A. Closed System Dynamics ($\gamma = 0$)

• Order Parameter ($m(t)$): For finite system sizes $L$, $m(t)$ exhibits undamped oscillations and periodic revivals (recurrences) at times $t \propto L$. In the thermodynamic limit ($L \to \infty$), these revivals are suppressed, and $m(t)$ appears to relax to a stationary value consistent with the ETH.
• Correlation Matrix Elements: Despite the apparent relaxation of $m(t)$, the finite-momentum correlation matrix elements (e.g., $\theta_{k^*}$) exhibit persistent, unattenuated oscillations for arbitrarily long times.
• Interpretation: The system does not reach a true thermal equilibrium state. Instead, the asymptotic state is a Generalized Gibbs Ensemble (GGE) determined by the infinite set of conserved quantities inherent to the integrable (quadratic) mean-field Hamiltonian. The "relaxation" of $m(t)$ is an artifact of dephasing among many harmonics, masking the underlying non-equilibrium nature of the state.

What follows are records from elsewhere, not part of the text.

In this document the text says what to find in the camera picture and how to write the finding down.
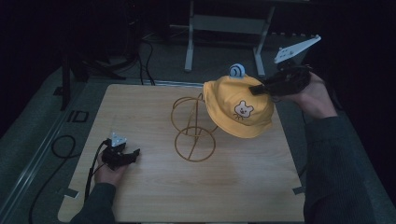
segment human hand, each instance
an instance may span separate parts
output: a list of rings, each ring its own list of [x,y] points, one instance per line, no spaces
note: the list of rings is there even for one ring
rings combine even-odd
[[[102,154],[103,153],[99,154],[97,158],[97,162],[100,168],[95,173],[95,183],[108,183],[114,185],[115,187],[118,187],[120,181],[122,180],[123,174],[125,173],[129,165],[123,165],[113,171],[103,163]]]
[[[278,99],[293,101],[314,119],[336,117],[337,112],[326,90],[324,81],[314,73],[310,74],[311,81],[302,91],[293,95],[281,96]]]

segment yellow hat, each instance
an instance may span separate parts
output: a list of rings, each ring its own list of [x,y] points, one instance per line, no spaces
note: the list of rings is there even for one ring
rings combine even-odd
[[[268,94],[253,95],[249,87],[256,78],[224,76],[204,84],[205,104],[210,118],[225,132],[253,138],[272,126],[274,103]]]

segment sleeve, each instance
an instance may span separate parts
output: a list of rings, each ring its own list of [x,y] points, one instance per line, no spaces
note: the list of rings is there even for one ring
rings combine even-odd
[[[95,184],[81,211],[72,218],[70,223],[116,223],[111,210],[115,195],[116,187],[113,185],[107,183]]]
[[[305,223],[375,223],[360,162],[343,119],[331,117],[305,126],[308,145]]]

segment wooden board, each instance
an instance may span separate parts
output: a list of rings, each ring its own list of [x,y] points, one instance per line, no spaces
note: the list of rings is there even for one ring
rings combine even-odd
[[[128,139],[126,153],[141,148],[141,156],[128,168],[117,191],[113,205],[117,221],[304,221],[304,195],[292,190],[301,183],[276,111],[273,127],[253,139],[216,129],[215,151],[205,161],[186,161],[177,154],[173,104],[201,92],[188,87],[109,86],[69,186],[79,196],[64,197],[59,219],[69,221],[81,209],[94,153],[116,132]],[[187,126],[194,104],[186,101],[177,106],[177,127]],[[197,125],[213,129],[205,104],[198,105]],[[194,138],[184,133],[177,138],[180,151],[190,150],[193,143]],[[207,155],[213,144],[210,134],[200,137],[192,156]]]

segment person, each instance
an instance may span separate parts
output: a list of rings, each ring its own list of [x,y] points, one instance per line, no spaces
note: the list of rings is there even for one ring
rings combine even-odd
[[[100,168],[94,174],[95,186],[81,211],[72,218],[70,223],[116,223],[111,207],[116,195],[116,189],[129,165],[121,166],[113,171],[104,165],[102,153],[99,154],[97,162]]]
[[[304,90],[279,99],[293,101],[314,119],[305,125],[305,223],[375,223],[364,174],[354,156],[356,146],[352,145],[346,123],[337,115],[323,80],[311,73]],[[101,157],[98,163],[103,164]],[[89,199],[71,223],[115,223],[111,205],[126,168],[99,169]]]

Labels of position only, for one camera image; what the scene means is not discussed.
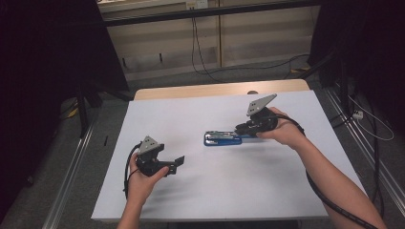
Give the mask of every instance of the electrical outlet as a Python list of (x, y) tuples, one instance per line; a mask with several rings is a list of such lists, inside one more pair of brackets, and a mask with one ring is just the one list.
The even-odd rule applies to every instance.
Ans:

B. Open System Dynamics ($\gamma > 0$)

• True Thermalization: When a finite coupling to the environment is introduced, the periodic revivals are suppressed. Both the order parameter $m(t)$ and all correlation matrix elements converge to stationary values as $t \to \infty$.
• Damping Mechanism: The relaxation is driven by the dissipative terms in the LME. The authors note that the relaxation rate in the self-consistent theory is time-dependent and slows down as the system approaches the final equilibrium state, differing from the constant decay rate predicted by non-self-consistent approximations.
• Phase Transitions: The study shows that quenching from a disordered to an ordered phase (or vice versa) can trigger the onset of symmetry breaking in real time, with the system settling into the equilibrium phase dictated by the post-quench parameters.

C. Analytical Insights

• The authors derive analytical solutions for the non-self-consistent limit, showing that the dynamics can be mapped to Bloch-like equations for pseudospin vectors.
• They confirm that in the thermodynamic limit, the decay of correlations follows an exponential law characterized by the Bessel function $K_0$, consistent with the ETH for local subsystems.

5. Significance

• Validation of ETH and GGE: The results provide a concrete numerical demonstration of how ETH applies to global order parameters in integrable systems while failing to describe the full dynamics of local correlations, which remain in a GGE state.
• Necessity of Dissipation: The paper highlights that for a quantum many-body system to reach a true thermal equilibrium where all observables become stationary, coupling to an external bath is essential. Relying solely on global observables can be misleading regarding the true equilibration status of a closed system.
• Methodological Advancement: The approach of solving the LME via correlation matrices under a time-dependent SCMF approximation offers a powerful tool for studying non-equilibrium dynamics in interacting lattice models, applicable to superconductors, topological insulators, and other correlated electron systems.
• Experimental Relevance: The findings are relevant for time-resolved spectroscopic experiments in correlated electronic systems and cold atom setups where quench protocols and environmental coupling can be precisely controlled.